For this agent and action pair, the fraction of past decisions that resulted in a negative consequence link (cost or liability type). Falls back to 0.5 when fewer than five historical decisions exist for the pair.
The formula:
estimated_exposure = base × confidence_adj × hil_adj × max(loss_rate, 0.10)
The result is capped at liability_max_exposure (default $10 million) to prevent absurd numbers from a misconfigured matrix.

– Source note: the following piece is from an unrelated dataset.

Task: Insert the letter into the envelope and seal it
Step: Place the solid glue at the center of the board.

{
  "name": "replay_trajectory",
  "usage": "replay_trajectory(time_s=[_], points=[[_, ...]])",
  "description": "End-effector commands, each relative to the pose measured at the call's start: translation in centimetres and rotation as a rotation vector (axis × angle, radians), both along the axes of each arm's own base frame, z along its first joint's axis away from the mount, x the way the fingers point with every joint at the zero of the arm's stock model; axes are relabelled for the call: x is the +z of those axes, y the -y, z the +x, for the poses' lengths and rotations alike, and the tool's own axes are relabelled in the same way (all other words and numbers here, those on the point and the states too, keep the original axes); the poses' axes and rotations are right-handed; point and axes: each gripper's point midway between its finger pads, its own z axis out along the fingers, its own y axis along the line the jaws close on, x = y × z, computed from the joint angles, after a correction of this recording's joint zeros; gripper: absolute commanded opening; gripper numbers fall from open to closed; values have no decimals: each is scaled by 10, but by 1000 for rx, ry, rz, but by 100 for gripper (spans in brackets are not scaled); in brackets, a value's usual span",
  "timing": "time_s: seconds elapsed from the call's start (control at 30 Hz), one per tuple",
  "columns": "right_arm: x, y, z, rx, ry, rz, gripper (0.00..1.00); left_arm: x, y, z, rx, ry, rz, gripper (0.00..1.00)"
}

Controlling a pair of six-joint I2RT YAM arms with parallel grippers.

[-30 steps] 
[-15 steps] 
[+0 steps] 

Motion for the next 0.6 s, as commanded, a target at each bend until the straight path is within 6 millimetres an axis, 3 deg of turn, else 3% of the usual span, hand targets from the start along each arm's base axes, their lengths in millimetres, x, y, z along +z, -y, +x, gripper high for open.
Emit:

A 90% confidence interval is constructed as [exposure × 0.5, exposure × 2.0] (log-symmetric).

Shape

{
  "id": "lia_...",
  "decision_id": "d5e7a3b0-...",
  "estimated_exposure": "7500.00",
  "confidence_interval_low": "3750.00",
  "confidence_interval_high": "15000.00",
  "risk_category": "medium",
  "status": "active",
  "rationale": "action_type=pricing_change; tier=medium; base=$10,000; conf_adj=1.0x; hil_adj=1.5x; loss_rate=50.00%"
}
The rationale field gives you a human-readable breakdown of every factor that went into the number — useful for explaining an estimate to a colleague or an auditor.

Reading estimates on the dashboard

The Liability tab shows each active estimate alongside its decision record, risk category badge, and confidence interval. Estimates are sortable by exposure amount, agent, and action type. Clicking through to a decision record shows you the full rationale and any consequence links that affected the calculation.

Fetching aggregate exposure

# (Via the REST API — no dedicated SDK method yet.)
import httpx

r = httpx.get(
    "https://api.precipiq.dev/api/v1/analytics/liability",
    headers={"X-Precipiq-Key": "pq_test_demo_key_REPLACE_ME"},
    timeout=10.0,
)
r.raise_for_status()
agg = r.json()["data"]
print("total exposure:", agg["total_exposure"], agg["currency"])

Alert thresholds

The dashboard subscribes to liability_estimate.updated events over the WebSocket stream. When an estimate’s exposure crosses liability_alert_threshold (default $100,000), a red toast fires:
Liability threshold exceeded — exposure{exposure} •
Configure your threshold via Settings → Liability in the dashboard.
Lowering your threshold generates more alerts but gives you earlier warning on borderline decisions. Start with the default and tune it down once you have a baseline sense of your organisation’s typical exposure distribution.